PREPARATION METHODE OF QUINAZOLINE DERIVATIVES OR AN INTERMEDIATE OF THE SAME

Various embodiments of the present invention are related to an improved method of manufacturing various types of quinazoline derivatives or intermediates thereof, which can manufacture quinazoline derivatives or intermediates thereof with high yield and purity while being industrially economical and easy to manufacture compared to an existing manufacturing method.
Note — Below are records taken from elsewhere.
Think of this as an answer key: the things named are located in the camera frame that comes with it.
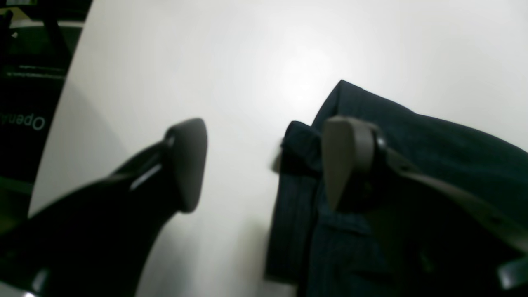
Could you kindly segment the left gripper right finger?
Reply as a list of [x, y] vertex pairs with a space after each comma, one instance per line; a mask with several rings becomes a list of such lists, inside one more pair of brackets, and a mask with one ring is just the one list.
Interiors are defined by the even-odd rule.
[[401, 297], [526, 297], [526, 228], [422, 173], [368, 122], [331, 117], [321, 146], [330, 208], [366, 218]]

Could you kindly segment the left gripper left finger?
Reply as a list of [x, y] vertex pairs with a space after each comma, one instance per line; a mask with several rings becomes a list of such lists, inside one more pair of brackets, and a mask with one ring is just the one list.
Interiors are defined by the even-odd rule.
[[1, 236], [1, 282], [36, 297], [133, 297], [153, 244], [196, 210], [207, 152], [204, 120], [45, 207]]

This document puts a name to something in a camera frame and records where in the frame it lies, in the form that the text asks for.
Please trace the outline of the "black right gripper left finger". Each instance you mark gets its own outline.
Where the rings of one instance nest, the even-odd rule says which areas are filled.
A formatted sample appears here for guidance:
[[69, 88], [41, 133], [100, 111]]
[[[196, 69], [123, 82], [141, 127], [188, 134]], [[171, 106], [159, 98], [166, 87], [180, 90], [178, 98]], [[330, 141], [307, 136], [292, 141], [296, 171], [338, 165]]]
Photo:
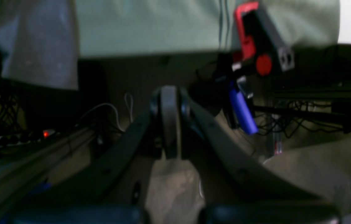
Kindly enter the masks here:
[[69, 179], [24, 200], [10, 224], [150, 224], [145, 208], [157, 140], [160, 90], [115, 145]]

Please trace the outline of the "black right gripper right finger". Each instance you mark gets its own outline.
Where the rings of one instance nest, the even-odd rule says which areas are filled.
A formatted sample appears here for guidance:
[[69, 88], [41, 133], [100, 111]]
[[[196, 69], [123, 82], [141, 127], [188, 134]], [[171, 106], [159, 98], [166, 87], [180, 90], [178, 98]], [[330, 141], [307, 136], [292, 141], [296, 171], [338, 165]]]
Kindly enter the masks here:
[[182, 158], [200, 175], [199, 224], [339, 224], [326, 199], [273, 174], [245, 153], [185, 89], [179, 91]]

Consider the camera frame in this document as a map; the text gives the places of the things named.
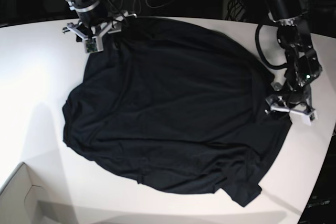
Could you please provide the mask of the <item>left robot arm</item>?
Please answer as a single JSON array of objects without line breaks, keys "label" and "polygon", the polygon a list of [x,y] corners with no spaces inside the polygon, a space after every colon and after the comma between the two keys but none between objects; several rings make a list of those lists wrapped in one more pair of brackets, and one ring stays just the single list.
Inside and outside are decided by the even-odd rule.
[{"label": "left robot arm", "polygon": [[275,83],[274,92],[266,98],[269,109],[266,113],[296,114],[303,122],[311,125],[317,119],[312,106],[311,83],[322,73],[322,66],[313,47],[309,25],[304,18],[307,12],[304,0],[265,0],[268,15],[266,19],[278,24],[277,40],[285,51],[286,62],[271,64],[265,57],[260,45],[258,24],[255,43],[258,54],[269,69],[284,69],[284,84]]}]

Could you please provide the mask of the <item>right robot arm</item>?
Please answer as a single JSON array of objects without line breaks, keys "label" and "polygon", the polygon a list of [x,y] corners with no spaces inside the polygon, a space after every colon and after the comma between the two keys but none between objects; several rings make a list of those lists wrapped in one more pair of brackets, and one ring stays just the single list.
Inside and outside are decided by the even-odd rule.
[{"label": "right robot arm", "polygon": [[121,10],[111,0],[65,0],[71,11],[76,12],[77,23],[68,23],[62,32],[72,32],[76,41],[83,44],[85,53],[104,50],[103,38],[118,33],[128,25],[129,18],[136,18],[134,12]]}]

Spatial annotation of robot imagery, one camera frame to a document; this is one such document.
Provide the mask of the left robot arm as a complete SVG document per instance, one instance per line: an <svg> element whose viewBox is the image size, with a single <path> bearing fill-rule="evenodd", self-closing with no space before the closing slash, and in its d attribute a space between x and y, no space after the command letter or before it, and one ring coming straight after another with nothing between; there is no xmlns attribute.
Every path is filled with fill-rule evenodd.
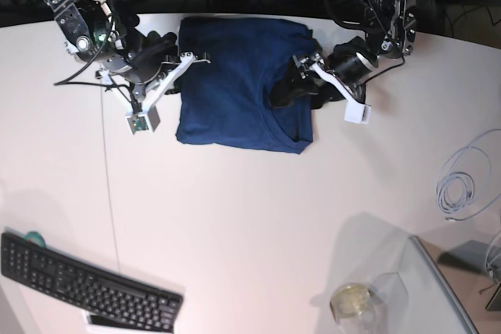
<svg viewBox="0 0 501 334"><path fill-rule="evenodd" d="M328 102L345 103L344 120L368 124L371 107L367 85L385 74L381 59L403 66L413 52L416 0L323 0L329 18L359 35L333 47L330 54L318 48L308 55L292 56L285 77L269 94L273 108L291 106L307 97L317 110Z"/></svg>

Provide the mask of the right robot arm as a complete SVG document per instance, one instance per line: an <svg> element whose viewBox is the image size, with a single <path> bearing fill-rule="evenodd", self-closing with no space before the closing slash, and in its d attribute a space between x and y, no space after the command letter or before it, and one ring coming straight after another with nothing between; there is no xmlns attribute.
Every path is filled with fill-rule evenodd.
<svg viewBox="0 0 501 334"><path fill-rule="evenodd" d="M208 54L180 52L178 36L143 34L139 18L114 0L42 0L51 10L67 51L83 66L57 87L79 85L93 63L99 64L93 87L113 92L125 108L131 133L154 132L160 124L158 102L178 93L175 82L194 64L208 63Z"/></svg>
In addition, according to various embodiments, an improved method of manufacturing one of the quinazoline derivatives, such as gefitinib, 4-(3′-chloro-4′-fluoroanilino)-7-methoxy-6-(3-morpholinopropoxy) quinazoline can be provided, which can manufacture gefitinib with high yield and purity while being industrially economical and easy to manufacture compared to an existing manufacturing method. The present invention provides the method for manufacturing quinazoline derivatives or intermediates thereof comprising steps of: conducting a reaction of a compound represented by chemical formula 1 in a solvent by putting an acid catalyst; and conducting a reaction of the compound represented by chemical formula 1 and a compound represented by chemical formula 2, thereby manufacturing a compound represented by chemical formula 3. 본 발명의 다양한 실시예에서는, 다양한 종류의 퀴나졸린 유도체 또는 이의 중간체의 개선된 제조방법에 관한 것으로, 종래의 제조방법에 비해 산업적으로 경제적이고, 제조가 용이하면서도 높은 수율 및 순도로 퀴나졸린 유도체 또는 이의 중간체를 제조할 수 있다. 또한 본 발명의 다양한 실시예에서는, 퀴나졸린 유도체의 한 종류인 제피티닙, 4-(3'-클로로-4'-플루오로아닐리노)-7-메톡시-6-(3-모르폴리노프로폭시)퀴나졸린의 개선된 제조방법을 제공할 수 있다. 종래의 제조방법에 비해 산업적으로 경제적이고, 제조가 용이하면서도 높은 수율 및 순도로 제피티닙을 제조할 수 있다.